[Items from a dataset]

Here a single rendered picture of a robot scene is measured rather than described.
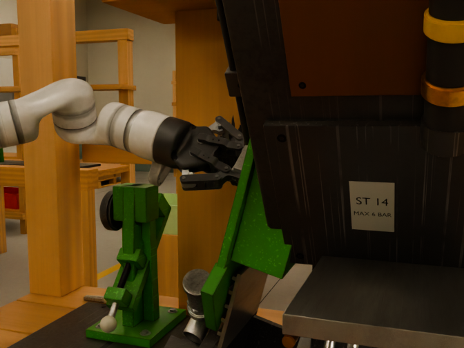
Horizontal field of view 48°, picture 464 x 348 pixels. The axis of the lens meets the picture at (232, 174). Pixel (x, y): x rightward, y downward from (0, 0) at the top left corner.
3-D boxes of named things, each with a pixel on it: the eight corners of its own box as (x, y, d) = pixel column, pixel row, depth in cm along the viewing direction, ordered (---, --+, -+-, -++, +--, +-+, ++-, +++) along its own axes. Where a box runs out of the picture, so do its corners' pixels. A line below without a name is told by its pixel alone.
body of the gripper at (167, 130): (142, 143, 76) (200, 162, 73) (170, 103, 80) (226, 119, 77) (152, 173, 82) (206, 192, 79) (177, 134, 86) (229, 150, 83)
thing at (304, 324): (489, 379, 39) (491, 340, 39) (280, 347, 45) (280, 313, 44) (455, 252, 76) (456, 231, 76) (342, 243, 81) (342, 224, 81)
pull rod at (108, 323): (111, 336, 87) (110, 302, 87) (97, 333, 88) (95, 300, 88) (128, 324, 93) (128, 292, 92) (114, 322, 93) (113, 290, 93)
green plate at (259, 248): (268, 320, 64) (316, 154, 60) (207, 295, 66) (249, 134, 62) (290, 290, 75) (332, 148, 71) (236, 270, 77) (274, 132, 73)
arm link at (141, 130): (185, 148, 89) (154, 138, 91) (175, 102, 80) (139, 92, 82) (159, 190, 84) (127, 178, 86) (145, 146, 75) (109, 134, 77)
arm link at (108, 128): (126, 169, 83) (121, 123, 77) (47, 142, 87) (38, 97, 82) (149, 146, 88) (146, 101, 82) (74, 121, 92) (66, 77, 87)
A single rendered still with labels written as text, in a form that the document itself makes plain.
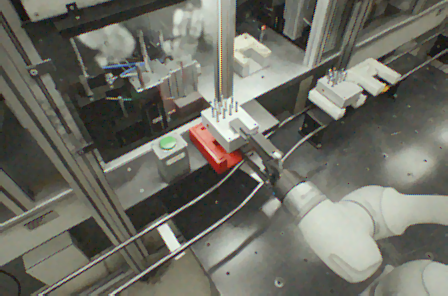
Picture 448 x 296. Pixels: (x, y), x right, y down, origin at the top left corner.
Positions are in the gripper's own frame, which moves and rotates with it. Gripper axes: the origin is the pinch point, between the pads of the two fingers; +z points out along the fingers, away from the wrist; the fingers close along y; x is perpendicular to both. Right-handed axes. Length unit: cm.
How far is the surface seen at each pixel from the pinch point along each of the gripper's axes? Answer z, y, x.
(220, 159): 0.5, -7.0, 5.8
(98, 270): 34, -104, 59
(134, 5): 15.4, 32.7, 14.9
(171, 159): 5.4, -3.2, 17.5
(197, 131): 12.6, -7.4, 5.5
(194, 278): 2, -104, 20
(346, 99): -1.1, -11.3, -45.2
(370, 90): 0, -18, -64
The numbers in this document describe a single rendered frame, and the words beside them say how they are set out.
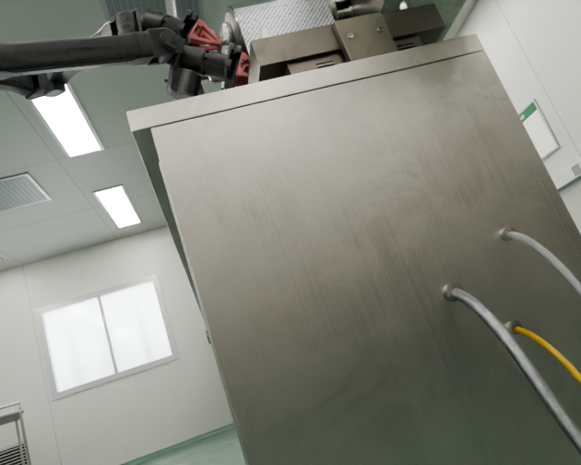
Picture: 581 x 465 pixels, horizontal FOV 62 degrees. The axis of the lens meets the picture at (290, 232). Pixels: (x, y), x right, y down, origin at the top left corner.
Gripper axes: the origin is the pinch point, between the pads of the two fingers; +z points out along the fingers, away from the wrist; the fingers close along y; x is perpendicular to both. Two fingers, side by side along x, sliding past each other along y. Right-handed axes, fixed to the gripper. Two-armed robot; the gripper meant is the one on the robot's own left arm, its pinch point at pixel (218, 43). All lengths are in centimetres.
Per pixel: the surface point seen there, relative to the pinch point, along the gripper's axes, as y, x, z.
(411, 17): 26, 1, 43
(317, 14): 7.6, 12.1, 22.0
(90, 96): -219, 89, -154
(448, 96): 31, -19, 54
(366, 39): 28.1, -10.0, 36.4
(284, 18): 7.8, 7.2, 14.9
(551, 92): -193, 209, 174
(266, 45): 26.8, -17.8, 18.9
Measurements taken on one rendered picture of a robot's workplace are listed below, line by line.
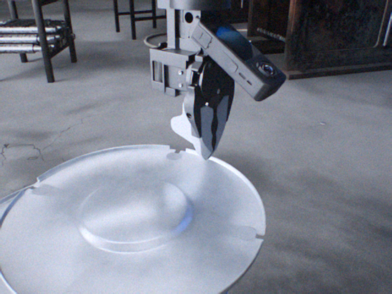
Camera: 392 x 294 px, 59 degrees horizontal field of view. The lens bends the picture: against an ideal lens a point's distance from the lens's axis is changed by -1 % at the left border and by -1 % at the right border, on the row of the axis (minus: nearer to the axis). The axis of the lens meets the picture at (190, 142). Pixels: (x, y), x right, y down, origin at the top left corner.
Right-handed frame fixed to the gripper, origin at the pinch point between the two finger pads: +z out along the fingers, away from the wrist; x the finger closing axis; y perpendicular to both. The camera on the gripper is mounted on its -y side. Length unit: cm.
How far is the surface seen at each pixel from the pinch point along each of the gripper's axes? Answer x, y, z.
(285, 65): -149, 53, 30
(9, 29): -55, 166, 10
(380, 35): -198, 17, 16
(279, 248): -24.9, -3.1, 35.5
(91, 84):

Brief: Within the data above, how many lines include the string "seen"? Only the number is required.

Answer to this task: 3